* DATA SHOWN *
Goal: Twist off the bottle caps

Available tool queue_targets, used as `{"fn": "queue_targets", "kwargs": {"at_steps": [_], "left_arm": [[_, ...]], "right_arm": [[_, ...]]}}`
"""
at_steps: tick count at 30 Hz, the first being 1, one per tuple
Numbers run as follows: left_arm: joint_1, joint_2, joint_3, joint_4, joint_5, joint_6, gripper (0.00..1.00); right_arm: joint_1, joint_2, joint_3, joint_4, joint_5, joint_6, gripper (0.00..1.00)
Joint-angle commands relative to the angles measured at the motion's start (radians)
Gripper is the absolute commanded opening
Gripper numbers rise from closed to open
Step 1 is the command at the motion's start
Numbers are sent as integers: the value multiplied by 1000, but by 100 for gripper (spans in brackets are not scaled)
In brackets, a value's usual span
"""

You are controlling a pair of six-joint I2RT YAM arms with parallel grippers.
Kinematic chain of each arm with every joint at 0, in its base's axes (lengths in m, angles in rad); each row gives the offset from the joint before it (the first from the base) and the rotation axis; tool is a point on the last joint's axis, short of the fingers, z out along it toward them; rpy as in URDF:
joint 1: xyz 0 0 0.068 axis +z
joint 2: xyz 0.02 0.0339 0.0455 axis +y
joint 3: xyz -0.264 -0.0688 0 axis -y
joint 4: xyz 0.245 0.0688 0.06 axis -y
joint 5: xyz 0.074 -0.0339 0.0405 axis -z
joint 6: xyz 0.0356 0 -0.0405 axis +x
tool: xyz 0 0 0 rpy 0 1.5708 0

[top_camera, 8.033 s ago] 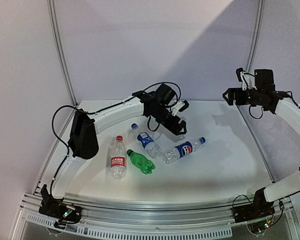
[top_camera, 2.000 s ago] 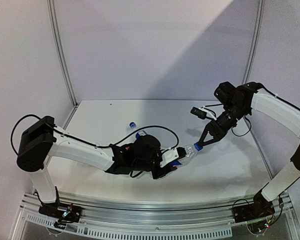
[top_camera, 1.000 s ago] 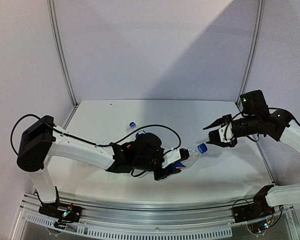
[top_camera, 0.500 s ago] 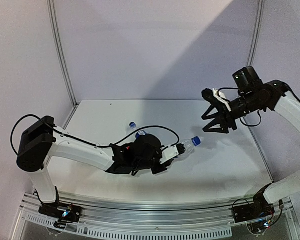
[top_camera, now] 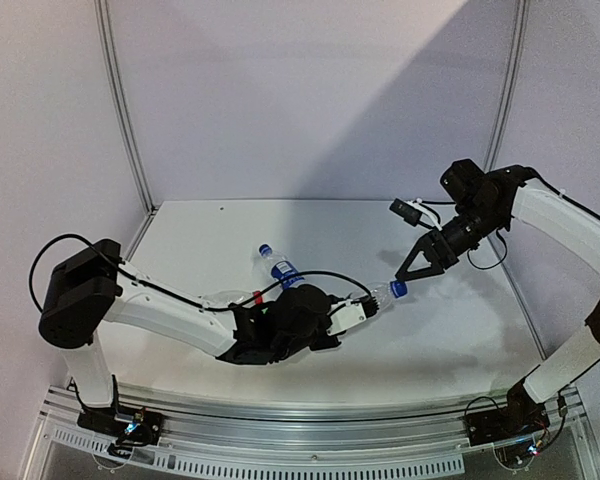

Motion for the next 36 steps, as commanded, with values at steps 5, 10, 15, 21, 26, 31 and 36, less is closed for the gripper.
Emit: {"fn": "queue_targets", "kwargs": {"at_steps": [5,10,15,21,26,31,36], "left_arm": [[-21,21,4,37,-52,23,22],[-21,16,3,40,-52,20,22],[-21,12,3,42,-54,17,22],[-21,17,4,39,-54,15,22],[-21,19,7,39,-57,13,23],[-11,26,22,9,-31,-21,23],[3,33,42,-67,111,-63,23]], "right_arm": [[0,30,-21,-18,0,62,56],[1,40,-25,-18,28,60,56],[1,61,-29,-17,30,57,53],[0,66,-29,-17,33,52,44],[0,79,-28,-37,19,30,31],[4,83,-13,-74,16,-68,9],[37,6,-13,91,220,-250,2]]}}
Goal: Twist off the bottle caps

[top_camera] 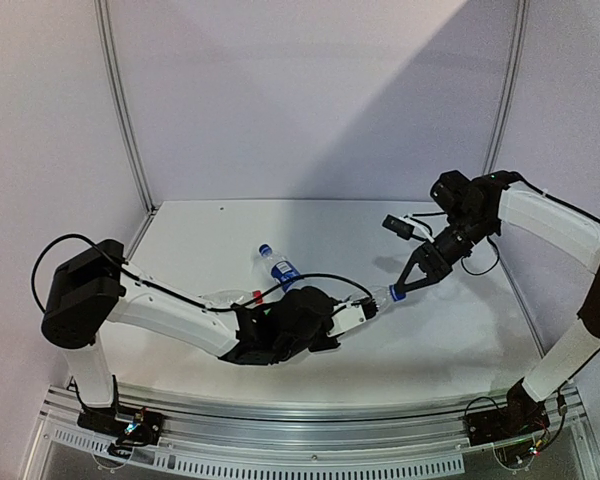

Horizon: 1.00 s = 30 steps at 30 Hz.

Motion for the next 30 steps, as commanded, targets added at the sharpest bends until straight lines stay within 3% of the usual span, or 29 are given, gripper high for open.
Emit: {"fn": "queue_targets", "kwargs": {"at_steps": [1,4,8,11,13,14,16,19,23,27,30], "left_arm": [[6,21,35,-45,149,-63,23],[6,30,46,-70,207,-79,24],[6,39,55,-89,236,-86,24],[10,42,56,-92,236,-88,24],[12,41,54,-93,239,-89,24],[15,42,54,-93,239,-92,24],[16,41,54,-95,238,-92,24],[18,37,51,-98,234,-92,24],[18,27,42,-94,214,-92,24],[17,16,30,-71,150,-86,24],[14,-1,11,-38,90,-67,24]], "right_arm": [[39,-87,-12,160,205,-253,2],[54,-187,-105,350,249,-437,3],[58,-379,-347,598,226,-819,7],[87,-525,-491,751,268,-988,14],[108,-576,-516,754,303,-1055,22],[111,-587,-514,738,309,-1063,32],[110,-588,-497,688,325,-1064,49],[110,-584,-463,615,311,-1035,58],[105,-574,-367,482,229,-907,60],[84,-549,-268,373,93,-679,60],[80,-512,-215,378,101,-462,61]]}}
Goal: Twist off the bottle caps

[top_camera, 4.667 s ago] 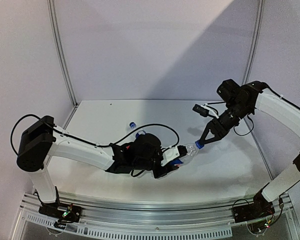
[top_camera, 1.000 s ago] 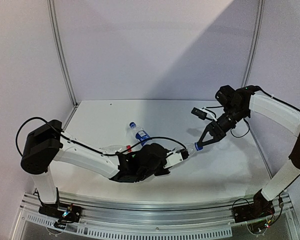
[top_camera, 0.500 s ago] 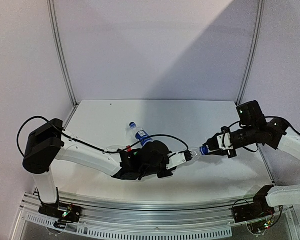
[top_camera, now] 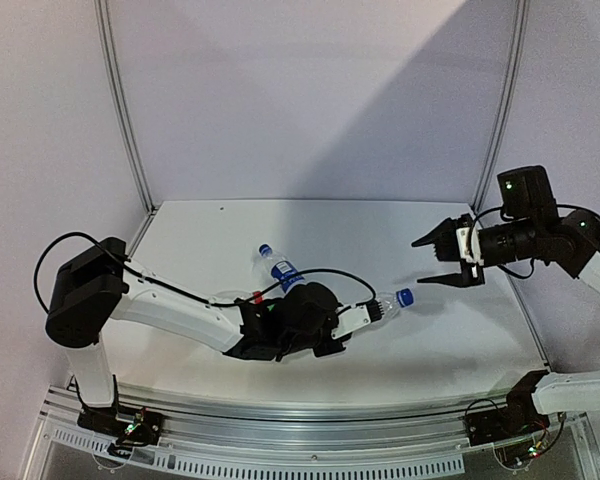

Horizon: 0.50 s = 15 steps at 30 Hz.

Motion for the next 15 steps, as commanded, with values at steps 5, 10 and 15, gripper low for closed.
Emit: {"fn": "queue_targets", "kwargs": {"at_steps": [5,10,15], "left_arm": [[-15,-31,-61,107,-204,86,24],[-33,-17,-72,189,-295,154,24],[-39,-13,-77,228,-322,177,25]], "right_arm": [[-37,278,275,-323,44,741,64],[-100,436,282,-416,-119,855,66],[-99,511,271,-451,-224,912,67]]}}
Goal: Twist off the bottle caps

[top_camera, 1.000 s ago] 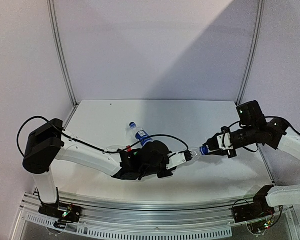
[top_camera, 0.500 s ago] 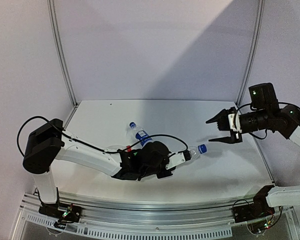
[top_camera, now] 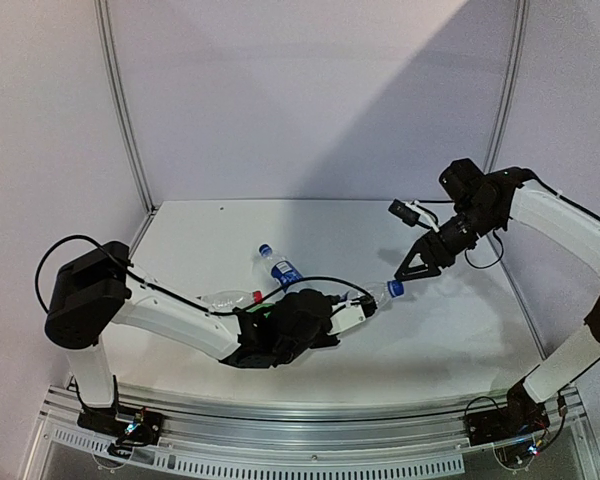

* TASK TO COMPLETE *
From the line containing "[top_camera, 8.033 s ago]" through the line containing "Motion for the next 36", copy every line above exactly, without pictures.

* PROBLEM SOLUTION *
[top_camera, 8.033 s ago] 
[top_camera, 2.000 s ago] 
[top_camera, 1.000 s ago] 
[top_camera, 0.500 s ago] 
[top_camera, now] 

Motion for the next 36 steps, as commanded, with values at steps 5, 10, 15, 21, 26, 31 and 36, less is closed for the gripper.

What appears above is the full answer.